== Segment start ==
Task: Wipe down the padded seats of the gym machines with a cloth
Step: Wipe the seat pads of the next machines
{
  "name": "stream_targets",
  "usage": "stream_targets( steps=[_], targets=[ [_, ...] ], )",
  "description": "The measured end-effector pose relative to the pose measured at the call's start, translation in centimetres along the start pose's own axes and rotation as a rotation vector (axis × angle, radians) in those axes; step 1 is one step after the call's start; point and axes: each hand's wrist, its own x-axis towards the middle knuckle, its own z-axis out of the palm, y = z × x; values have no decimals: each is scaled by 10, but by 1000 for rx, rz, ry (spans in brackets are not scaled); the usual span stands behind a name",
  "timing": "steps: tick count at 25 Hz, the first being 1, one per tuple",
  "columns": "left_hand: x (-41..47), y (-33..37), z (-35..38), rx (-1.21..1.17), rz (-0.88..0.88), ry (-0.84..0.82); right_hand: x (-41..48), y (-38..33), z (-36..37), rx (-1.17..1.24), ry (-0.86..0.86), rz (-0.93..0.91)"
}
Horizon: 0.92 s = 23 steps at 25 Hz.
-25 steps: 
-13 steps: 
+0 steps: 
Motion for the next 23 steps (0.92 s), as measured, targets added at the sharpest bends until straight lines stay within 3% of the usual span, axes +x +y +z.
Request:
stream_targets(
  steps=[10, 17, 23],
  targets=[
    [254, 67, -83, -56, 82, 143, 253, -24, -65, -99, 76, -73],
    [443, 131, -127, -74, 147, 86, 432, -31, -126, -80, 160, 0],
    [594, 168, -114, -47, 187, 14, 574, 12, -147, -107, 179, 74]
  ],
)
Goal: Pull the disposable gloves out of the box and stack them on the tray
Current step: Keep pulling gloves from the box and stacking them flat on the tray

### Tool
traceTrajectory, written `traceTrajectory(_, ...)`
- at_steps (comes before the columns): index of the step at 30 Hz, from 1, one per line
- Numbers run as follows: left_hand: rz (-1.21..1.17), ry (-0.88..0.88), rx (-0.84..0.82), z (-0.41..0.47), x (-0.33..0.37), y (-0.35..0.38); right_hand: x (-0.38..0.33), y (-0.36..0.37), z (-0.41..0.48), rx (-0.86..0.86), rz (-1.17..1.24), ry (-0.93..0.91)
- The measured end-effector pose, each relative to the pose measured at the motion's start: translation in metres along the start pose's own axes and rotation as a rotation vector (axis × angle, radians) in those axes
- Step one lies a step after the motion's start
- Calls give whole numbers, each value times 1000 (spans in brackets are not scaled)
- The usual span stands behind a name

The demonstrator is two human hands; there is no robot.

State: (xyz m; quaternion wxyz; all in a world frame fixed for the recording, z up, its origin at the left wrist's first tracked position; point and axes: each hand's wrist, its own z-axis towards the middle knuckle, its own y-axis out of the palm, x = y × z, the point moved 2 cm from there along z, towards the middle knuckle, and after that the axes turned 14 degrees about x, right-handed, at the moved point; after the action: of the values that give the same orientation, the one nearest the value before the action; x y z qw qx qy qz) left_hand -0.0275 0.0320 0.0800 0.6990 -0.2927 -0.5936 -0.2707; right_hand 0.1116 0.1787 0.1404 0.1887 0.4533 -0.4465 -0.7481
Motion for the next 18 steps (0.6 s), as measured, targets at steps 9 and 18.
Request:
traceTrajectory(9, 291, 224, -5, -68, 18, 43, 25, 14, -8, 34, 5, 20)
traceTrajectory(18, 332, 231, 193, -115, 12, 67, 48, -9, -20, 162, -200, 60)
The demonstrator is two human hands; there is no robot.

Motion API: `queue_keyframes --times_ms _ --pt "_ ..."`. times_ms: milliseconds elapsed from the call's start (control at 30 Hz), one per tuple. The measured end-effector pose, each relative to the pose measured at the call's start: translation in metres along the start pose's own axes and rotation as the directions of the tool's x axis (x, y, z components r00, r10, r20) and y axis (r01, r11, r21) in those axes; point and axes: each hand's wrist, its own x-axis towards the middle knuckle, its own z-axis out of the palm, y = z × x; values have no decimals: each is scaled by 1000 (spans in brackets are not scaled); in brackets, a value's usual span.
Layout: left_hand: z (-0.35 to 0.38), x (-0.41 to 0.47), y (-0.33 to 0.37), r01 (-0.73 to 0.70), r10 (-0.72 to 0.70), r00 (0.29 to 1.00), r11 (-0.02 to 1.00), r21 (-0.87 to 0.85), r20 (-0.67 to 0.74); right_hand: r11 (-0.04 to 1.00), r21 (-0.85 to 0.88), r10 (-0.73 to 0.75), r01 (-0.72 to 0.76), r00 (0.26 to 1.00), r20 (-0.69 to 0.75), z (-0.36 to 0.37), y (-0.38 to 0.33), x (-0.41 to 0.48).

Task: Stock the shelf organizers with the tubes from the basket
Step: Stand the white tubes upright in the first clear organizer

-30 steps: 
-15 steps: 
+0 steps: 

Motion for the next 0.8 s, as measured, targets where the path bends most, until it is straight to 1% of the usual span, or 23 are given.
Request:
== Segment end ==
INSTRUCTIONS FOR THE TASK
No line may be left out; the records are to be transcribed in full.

TASK ANSWER
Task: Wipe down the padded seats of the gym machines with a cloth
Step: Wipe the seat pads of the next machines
{
  "name": "stream_targets",
  "usage": "stream_targets( steps=[_], targets=[ [_, ...] ], )",
  "description": "The measured end-effector pose relative to the pose measured at the call's start, translation in centimetres along the start pose's own axes and rotation as a rotation vector (axis × angle, radians) in those axes; step 1 is one step after the call's start; point and axes: each hand's wrist, its own x-axis towards the middle knuckle, its own z-axis out of the palm, y = z × x; values have no decimals: each is scaled by 10, but by 1000 for rx, rz, ry (spans in brackets are not scaled); the usual span stands behind a name",
  "timing": "steps: tick count at 25 Hz, the first being 1, one per tuple",
  "columns": "left_hand: x (-41..47), y (-33..37), z (-35..38), rx (-1.21..1.17), rz (-0.88..0.88), ry (-0.84..0.82); right_hand: x (-41..48), y (-38..33), z (-36..37), rx (-1.17..1.24), ry (-0.86..0.86), rz (-0.93..0.91)"
}
Horizon: 0.92 s = 23 steps at 25 Hz.
-25 steps: 
-13 steps: 
+0 steps: 
Motion for the next 23 steps (0.92 s), as measured, targets added at the sharpest bends until straight lines stay within 3% of the usual span, axes +x +y +z.
Request:
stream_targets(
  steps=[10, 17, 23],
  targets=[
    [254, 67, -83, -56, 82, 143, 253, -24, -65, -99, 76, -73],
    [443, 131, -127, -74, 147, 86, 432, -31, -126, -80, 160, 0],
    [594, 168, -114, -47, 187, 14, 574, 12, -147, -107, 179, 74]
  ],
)
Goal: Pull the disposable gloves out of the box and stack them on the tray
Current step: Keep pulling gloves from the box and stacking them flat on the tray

### Tool
traceTrajectory, written `traceTrajectory(_, ...)`
- at_steps (comes before the columns): index of the step at 30 Hz, from 1, one per line
- Numbers run as follows: left_hand: rz (-1.21..1.17), ry (-0.88..0.88), rx (-0.84..0.82), z (-0.41..0.47), x (-0.33..0.37), y (-0.35..0.38); right_hand: x (-0.38..0.33), y (-0.36..0.37), z (-0.41..0.48), rx (-0.86..0.86), rz (-1.17..1.24), ry (-0.93..0.91)
- The measured end-effector pose, each relative to the pose measured at the motion's start: translation in metres along the start pose's own axes and rotation as a rotation vector (axis × angle, radians) in those axes
- Step one lies a step after the motion's start
- Calls give whole numbers, each value times 1000 (spans in brackets are not scaled)
- The usual span stands behind a name

The demonstrator is two human hands; there is no robot.

State: (xyz m; quaternion wxyz; all in a world frame fixed for the recording, z up, its origin at the left wrist's first tracked position; point and axes: each hand's wrist, its own z-axis towards the middle knuckle, its own y-axis out of the palm, x = y × z, the point moved 2 cm from there along z, towards the middle knuckle, and after that the axes turned 14 degrees about x, right-handed, at the moved point; after the action: of the values that give the same orientation, the one nearest the value before the action; x y z qw qx qy qz) left_hand -0.0275 0.0320 0.0800 0.6990 -0.2927 -0.5936 -0.2707; right_hand 0.1116 0.1787 0.1404 0.1887 0.4533 -0.4465 -0.7481
Motion for the next 18 steps (0.6 s), as measured, targets at steps 9 and 18.
Request:
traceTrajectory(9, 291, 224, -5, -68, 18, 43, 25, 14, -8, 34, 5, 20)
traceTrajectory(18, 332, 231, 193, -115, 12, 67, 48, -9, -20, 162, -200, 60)
The demonstrator is two human hands; there is no robot.

Motion API: `queue_keyframes --times_ms _ --pt "_ ..."`. times_ms: milliseconds elapsed from the call's start (control at 30 Hz), one per tuple. The measured end-effector pose, each relative to the pose measured at the call's start: translation in metres along the start pose's own axes and rotation as the directions of the tool's x axis (x, y, z components r00, r10, r20) and y axis (r01, r11, r21) in those axes; point and axes: each hand's wrist, its own x-axis towards the middle knuckle, its own z-axis out of the palm, y = z × x; values have no decimals: each is scaled by 1000 (spans in brackets are not scaled); in brackets, a value's usual span.
Layout: left_hand: z (-0.35 to 0.38), x (-0.41 to 0.47), y (-0.33 to 0.37), r01 (-0.73 to 0.70), r10 (-0.72 to 0.70), r00 (0.29 to 1.00), r11 (-0.02 to 1.00), r21 (-0.87 to 0.85), r20 (-0.67 to 0.74); right_hand: r11 (-0.04 to 1.00), r21 (-0.85 to 0.88), r10 (-0.73 to 0.75), r01 (-0.72 to 0.76), r00 (0.26 to 1.00), r20 (-0.69 to 0.75), z (-0.36 to 0.37), y (-0.38 to 0.33), x (-0.41 to 0.48).

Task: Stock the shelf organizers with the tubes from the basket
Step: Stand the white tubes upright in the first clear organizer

-30 steps: 
-15 steps: 
+0 steps: 

Motion for the next 0.8 s, as measured, targets where the path bends most, until it is straight to 1% of the usual span, or 23 are given.
Request:

Nothing else is needed to complete the exercise.